- [Work task]:
Only the lines from the top of the data through the one with "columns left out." are to be written out, each exactly as it stands.

- [Data shown]:
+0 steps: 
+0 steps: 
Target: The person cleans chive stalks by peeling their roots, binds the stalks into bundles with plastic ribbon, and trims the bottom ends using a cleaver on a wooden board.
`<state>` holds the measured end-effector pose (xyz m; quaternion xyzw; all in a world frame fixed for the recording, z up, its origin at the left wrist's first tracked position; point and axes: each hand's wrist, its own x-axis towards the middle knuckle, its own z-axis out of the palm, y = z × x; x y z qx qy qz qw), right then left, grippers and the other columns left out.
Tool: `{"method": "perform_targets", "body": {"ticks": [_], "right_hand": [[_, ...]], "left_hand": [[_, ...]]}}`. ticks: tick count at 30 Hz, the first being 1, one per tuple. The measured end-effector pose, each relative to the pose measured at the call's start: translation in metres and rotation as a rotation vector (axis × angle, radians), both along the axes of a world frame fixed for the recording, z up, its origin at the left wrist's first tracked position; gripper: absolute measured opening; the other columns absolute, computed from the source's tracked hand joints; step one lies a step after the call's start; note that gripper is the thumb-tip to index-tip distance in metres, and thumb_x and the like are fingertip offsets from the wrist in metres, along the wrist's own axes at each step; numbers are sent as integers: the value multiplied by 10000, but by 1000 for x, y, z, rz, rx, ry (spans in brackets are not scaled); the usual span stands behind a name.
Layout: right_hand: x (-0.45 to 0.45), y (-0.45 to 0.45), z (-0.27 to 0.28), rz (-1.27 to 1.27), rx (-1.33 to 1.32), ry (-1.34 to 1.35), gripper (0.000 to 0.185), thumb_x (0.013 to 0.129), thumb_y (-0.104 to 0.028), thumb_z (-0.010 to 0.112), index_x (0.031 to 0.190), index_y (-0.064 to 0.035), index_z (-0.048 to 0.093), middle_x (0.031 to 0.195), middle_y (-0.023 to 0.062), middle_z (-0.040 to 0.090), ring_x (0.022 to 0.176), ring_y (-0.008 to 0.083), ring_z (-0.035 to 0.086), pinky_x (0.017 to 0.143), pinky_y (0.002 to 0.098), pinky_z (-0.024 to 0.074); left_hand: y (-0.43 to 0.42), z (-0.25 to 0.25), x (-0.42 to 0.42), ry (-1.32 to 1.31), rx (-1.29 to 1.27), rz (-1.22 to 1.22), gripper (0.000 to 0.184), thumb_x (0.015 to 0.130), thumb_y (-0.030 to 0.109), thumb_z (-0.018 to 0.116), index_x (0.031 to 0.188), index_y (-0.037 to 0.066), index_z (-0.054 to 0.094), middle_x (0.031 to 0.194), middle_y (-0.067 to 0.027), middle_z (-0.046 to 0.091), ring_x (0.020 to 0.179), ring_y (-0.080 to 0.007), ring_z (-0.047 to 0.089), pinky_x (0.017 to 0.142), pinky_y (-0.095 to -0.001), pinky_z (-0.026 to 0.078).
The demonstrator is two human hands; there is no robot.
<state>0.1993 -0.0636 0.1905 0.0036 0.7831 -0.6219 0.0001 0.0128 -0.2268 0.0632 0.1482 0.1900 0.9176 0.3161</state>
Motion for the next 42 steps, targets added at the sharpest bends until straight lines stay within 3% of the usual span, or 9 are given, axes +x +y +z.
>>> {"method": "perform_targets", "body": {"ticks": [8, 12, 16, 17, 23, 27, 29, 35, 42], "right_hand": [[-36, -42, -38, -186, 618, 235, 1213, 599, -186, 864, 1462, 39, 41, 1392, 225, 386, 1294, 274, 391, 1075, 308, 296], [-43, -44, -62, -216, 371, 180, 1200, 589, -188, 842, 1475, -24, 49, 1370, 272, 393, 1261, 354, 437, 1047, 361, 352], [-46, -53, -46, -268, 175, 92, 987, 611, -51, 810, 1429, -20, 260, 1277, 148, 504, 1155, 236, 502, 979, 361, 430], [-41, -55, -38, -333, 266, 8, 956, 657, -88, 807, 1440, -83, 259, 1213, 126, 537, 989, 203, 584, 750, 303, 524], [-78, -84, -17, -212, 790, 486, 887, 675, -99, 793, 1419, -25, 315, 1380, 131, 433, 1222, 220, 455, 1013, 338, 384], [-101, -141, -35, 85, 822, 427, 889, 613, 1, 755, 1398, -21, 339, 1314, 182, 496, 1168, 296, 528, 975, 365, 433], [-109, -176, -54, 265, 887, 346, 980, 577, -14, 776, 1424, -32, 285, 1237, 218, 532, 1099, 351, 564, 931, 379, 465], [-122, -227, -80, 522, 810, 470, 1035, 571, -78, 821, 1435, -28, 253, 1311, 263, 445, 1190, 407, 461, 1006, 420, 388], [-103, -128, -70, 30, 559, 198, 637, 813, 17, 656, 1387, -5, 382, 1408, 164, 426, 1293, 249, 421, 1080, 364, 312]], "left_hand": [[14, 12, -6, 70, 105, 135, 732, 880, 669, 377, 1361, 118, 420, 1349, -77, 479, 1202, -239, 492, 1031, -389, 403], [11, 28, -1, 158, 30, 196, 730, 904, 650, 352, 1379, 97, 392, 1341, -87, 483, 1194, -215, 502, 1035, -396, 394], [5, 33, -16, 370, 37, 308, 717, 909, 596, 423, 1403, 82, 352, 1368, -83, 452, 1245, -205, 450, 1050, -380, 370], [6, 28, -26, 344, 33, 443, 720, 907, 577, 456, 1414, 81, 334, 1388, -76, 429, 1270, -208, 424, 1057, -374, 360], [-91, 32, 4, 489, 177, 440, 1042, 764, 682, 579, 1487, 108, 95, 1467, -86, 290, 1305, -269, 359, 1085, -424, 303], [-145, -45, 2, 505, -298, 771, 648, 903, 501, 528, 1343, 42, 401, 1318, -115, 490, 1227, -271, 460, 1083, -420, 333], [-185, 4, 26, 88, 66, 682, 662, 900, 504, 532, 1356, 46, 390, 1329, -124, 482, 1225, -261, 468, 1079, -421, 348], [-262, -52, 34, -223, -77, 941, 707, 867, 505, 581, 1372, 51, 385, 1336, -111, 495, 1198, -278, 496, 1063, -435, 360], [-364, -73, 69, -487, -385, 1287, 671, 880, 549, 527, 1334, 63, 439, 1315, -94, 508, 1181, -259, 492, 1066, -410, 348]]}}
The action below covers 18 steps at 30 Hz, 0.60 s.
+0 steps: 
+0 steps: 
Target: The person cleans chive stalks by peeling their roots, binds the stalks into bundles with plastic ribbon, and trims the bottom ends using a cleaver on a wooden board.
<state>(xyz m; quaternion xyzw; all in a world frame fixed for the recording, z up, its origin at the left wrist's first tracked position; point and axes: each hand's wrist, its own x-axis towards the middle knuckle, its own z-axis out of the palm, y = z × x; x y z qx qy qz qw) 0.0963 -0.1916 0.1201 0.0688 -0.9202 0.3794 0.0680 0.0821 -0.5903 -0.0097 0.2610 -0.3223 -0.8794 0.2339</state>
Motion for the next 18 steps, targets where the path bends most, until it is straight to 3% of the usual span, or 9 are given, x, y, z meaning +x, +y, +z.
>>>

- [Exercise response]:
+0 steps: 
+0 steps: 
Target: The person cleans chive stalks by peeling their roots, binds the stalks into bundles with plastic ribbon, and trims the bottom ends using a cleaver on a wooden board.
`<state>` holds the measured end-effector pose (xyz m; quaternion xyzw; all in a world frame fixed for the recording, z up, its origin at the left wrist's first tracked position; point and axes: each hand's wrist, its own x-axis towards the middle knuckle, its own z-axis out of the palm, y = z × x; x y z qx qy qz qw), right then left, grippers and the other columns left out.

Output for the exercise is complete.